In other words, our record is mixed—not just in Indonesia but across the globe. At
times, American foreign policy has been farsighted, simultaneously serving our national
interests, our ideals, and the interests of other nations. At other times American policies
have been misguided, based on false assumptions that ignore the legitimate aspirations
of other peoples, undermine our own credibility, and make for a more dangerous world.
Such ambiguity shouldn’t be surprising, for American foreign policy has always been a
jumble of warring impulses. In the earliest days of the Republic, a policy of isolationism
often prevailed—a wariness of foreign intrigues that befitted a nation just emerging
from a war of independence. “Why,” George Washington asked in his famous Farewell
Address, “by interweaving our destiny with that of any part of Europe, entangle our
peace and prosperity in the toils of European ambition, rivalship, interest, humor or
caprice?” Washington’s view was reinforced by what he called America’s “detached
and distant situation,” a geographic separation that would permit the new nation to
“defy material injury from external annoyance.”

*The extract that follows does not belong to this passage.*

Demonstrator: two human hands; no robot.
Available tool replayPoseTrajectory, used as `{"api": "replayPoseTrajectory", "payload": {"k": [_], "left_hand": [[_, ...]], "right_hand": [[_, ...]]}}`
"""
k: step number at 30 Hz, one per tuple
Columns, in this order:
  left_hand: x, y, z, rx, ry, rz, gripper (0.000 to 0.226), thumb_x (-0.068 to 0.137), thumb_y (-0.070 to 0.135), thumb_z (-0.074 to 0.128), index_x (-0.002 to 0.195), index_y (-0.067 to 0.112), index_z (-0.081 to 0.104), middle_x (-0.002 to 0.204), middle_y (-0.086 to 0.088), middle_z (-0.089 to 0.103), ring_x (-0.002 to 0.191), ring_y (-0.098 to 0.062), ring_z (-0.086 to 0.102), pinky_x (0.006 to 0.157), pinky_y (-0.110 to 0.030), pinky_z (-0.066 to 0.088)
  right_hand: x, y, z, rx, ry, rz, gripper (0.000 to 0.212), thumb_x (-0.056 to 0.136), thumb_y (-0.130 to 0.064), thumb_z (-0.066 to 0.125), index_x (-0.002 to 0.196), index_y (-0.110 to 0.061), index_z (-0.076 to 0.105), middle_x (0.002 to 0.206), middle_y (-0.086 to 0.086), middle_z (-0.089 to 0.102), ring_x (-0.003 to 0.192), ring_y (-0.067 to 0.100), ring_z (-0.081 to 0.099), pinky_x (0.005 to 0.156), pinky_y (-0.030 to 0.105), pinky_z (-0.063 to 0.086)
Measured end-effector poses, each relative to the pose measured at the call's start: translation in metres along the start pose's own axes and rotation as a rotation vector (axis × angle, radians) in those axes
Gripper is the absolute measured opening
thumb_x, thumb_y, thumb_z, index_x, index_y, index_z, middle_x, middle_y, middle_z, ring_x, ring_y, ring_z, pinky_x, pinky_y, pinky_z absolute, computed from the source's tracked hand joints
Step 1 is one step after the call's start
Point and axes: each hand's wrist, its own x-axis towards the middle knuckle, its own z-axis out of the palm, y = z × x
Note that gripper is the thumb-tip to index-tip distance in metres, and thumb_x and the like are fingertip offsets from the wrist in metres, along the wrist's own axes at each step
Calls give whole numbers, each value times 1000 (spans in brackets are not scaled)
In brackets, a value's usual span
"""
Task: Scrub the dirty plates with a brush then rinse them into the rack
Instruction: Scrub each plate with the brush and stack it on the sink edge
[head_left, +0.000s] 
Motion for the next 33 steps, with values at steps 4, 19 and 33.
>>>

Moreover, while America’s revolutionary origins and republican form of government
might make it sympathetic toward those seeking freedom elsewhere, America’s early
leaders cautioned against idealistic attempts to export our way of life; according to John
Quincy Adams, America should not go “abroad in search of monsters to destroy” nor
“become the dictatress of the world.” Providence had charged America with the task of
making a new world, not reforming the old; protected by an ocean and with the bounty
of a continent, America could best serve the cause of freedom by concentrating on its
own development, becoming a beacon of hope for other nations and people around the
globe.
But if suspicion of foreign entanglements is stamped into our DNA, then so is the
impulse to expand—geographically, commercially, and ideologically. Thomas Jefferson
expressed early on the inevitability of expansion beyond the boundaries of the original
thirteen states, and his timetable for such expansion was greatly accelerated with the
Louisiana Purchase and the Lewis and Clark expedition. The same John Quincy Adams
who warned against U.S. adventurism abroad became a tireless advocate of continental
expansion and served as the chief architect of the Monroe Doctrine—a warning to
European powers to keep out of the Western Hemisphere. As American soldiers and
settlers moved steadily west and southwest, successive administrations described the
annexation of territory in terms of “manifest destiny”—the conviction that such
expansion was preordained, part of God’s plan to extend what Andrew Jackson called
“the area of freedom” across the continent.
Of course, manifest destiny also meant bloody and violent conquest—of Native
American tribes forcibly removed from their lands and of the Mexican army defending
its territory. It was a conquest that, like slavery, contradicted America’s founding
principles and tended to be justified in explicitly racist terms, a conquest that American
mythology has always had difficulty fully absorbing but that other countries recognized
for what it was—an exercise in raw power.